Google Cloud has unveiled its newest generation Tensor Processing Unit (TPU) artificial intelligence (AI) chip, dubbed Ironwood, that the company says is specially designed for the compute demands of AI inferencing.
Currently in its 7th generation, Google has long offered the TPU chips series to cloud customer for an array of AI applications. The Ironwood is a significant leap ahead of the previous generations. The company notes that while its previous TPU chip offered 350x total FP8 peak flops performance relative to TPU v2m (the first TPU chip available for public use), this spec leaps to 3600x for the Ironwood.
Due to be available later this year, Google will offer Ironwood in two configurations – a 256 chip cluster and a 9,216 chip cluster, which customers will select based on the depth and demands of their AI workloads.
Most impressive about the new chip is, when scaled to 9,216 chips per pod for a total of 42.5 Exaflops, Google claims Ironwood drives more than 24x the compute power of El Capitan, currently the world’s largest supercomputer, which itself offers an ultra-fast 1.7 Exaflops per pod. (This claim has been disputed by some observers, yet even if Ironwood supports nearly this much compute power, it’s a remarkably fast AI accelerator chip.)
The Ironwood semi includes an enhanced SparseCore, which is an accelerator designed to crunch the massive embeddings used in ranking and recommendation engines.
Even as it offers this robust compute power, the chip is energy-efficient. In a sign of how quickly semiconductor design is evolving, Google claims that the Ironwood is capable of twice the performance for the same level of energy consumption required by the Trillium chip, which the company debuted just last year.
While the earlier generations of TPUs were built to support both AI training and inference, the Ironwood is the first semi designed to support the speed and efficiency required of inferencing.
The need to support the inference process is growing as users deploy more and more generative AI models; every time someone queries models like ChatGPT, Claude or Google Gemini, the process of retrieving and shaping the answer from the underlying large language model (LLM) uses inferencing. While inferencing is less compute-intensive than AI model training, it’s the final, all-important step in the output of an AI model. Current-day inference has begun to incorporate a more advanced level of “reasoning,” and intelligent decision-making, increasing the need for specially-designed chips like Ironwood.

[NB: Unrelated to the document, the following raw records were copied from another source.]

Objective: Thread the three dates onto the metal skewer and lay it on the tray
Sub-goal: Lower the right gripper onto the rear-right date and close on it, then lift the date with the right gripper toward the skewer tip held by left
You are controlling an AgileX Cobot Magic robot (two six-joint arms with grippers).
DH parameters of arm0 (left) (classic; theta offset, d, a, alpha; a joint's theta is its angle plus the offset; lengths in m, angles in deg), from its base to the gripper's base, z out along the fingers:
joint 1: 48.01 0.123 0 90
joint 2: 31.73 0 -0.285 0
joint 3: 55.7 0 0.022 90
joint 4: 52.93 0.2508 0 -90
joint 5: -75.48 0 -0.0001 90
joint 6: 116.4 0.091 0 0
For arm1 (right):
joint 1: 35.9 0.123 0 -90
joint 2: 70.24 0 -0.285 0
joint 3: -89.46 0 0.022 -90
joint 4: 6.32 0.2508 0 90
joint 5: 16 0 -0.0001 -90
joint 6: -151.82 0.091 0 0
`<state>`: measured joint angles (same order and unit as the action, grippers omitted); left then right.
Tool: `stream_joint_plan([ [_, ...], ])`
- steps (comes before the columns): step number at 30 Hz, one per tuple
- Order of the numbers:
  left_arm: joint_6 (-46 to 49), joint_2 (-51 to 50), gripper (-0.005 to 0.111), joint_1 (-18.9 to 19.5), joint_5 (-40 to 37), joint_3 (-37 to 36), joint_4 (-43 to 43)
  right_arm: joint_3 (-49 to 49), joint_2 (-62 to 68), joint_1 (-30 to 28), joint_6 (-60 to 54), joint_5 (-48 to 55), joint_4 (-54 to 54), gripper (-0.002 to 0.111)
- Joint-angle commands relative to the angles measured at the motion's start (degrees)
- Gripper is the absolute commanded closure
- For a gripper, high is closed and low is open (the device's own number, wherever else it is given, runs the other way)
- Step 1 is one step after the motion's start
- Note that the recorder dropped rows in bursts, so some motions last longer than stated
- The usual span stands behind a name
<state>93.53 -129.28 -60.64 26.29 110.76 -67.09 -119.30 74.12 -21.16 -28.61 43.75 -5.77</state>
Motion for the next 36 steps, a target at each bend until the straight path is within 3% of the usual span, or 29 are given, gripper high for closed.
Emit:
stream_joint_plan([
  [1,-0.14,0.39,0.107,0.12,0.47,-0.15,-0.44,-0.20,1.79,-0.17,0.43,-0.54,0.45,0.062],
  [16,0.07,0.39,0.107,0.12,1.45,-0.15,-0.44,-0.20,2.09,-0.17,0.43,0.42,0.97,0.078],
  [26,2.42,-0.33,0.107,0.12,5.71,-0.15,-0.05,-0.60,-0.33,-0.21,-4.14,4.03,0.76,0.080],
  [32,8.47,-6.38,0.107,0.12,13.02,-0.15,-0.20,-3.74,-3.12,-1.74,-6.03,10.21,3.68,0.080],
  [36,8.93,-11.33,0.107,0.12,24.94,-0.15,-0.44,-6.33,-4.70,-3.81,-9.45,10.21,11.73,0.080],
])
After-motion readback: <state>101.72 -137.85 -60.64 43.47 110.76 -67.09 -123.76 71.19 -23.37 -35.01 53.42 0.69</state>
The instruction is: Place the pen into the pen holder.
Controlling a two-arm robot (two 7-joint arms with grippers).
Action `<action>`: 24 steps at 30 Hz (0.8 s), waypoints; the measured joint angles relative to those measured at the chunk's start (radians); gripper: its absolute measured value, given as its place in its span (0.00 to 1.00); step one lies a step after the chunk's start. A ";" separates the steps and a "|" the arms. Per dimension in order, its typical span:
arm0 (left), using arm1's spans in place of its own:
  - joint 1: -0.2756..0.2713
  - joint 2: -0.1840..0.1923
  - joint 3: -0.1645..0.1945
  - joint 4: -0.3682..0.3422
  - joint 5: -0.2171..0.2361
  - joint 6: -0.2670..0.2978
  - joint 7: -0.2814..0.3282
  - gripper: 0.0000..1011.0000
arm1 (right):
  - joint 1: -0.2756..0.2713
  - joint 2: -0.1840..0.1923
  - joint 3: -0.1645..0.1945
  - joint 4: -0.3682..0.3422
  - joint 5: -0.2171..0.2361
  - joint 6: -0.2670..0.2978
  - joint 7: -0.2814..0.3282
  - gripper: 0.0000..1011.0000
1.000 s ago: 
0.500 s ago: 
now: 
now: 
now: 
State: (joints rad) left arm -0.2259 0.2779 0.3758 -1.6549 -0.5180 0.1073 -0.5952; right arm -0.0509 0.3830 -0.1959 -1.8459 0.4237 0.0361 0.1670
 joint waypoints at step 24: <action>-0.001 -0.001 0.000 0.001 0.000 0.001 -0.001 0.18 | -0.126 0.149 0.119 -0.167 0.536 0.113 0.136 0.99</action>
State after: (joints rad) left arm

The other factor supporting the need for better chips to support inferencing is that generative AI is now powering a larger number of business and consumer applications. “Ironwood is built to support this next phase of generative AI and its tremendous computational and communication requirements,” said Amin Vahdat, Google’s Vice President and General Manager of ML, Systems, and Cloud AI, in an online media event ahead of Google Cloud Next ’25. “This is what we call the ‘age of inference’ where AI agents will proactively retrieve and generate data to collaboratively deliver insights and answers, not just data.”
While much of the generative AI sector runs on NVIDIA chips, Google trains and deploys its generative AI Gemini platform with chips it designs itself. That such a leading generative AI platform is powered by Google-designed chips could play an incremental role in challenging the supremacy of NVIDIA in the chip sector, or at the very least, bolster the profile of the new Ironwood chip.
Though Google designed the Ironwood, it obviously did not fabricate the chip itself. The company did not specify where the chip was built, but most likely Ironwood was fabricated in TSMC’s facilities, which has turned out many of the world’s fastest chips.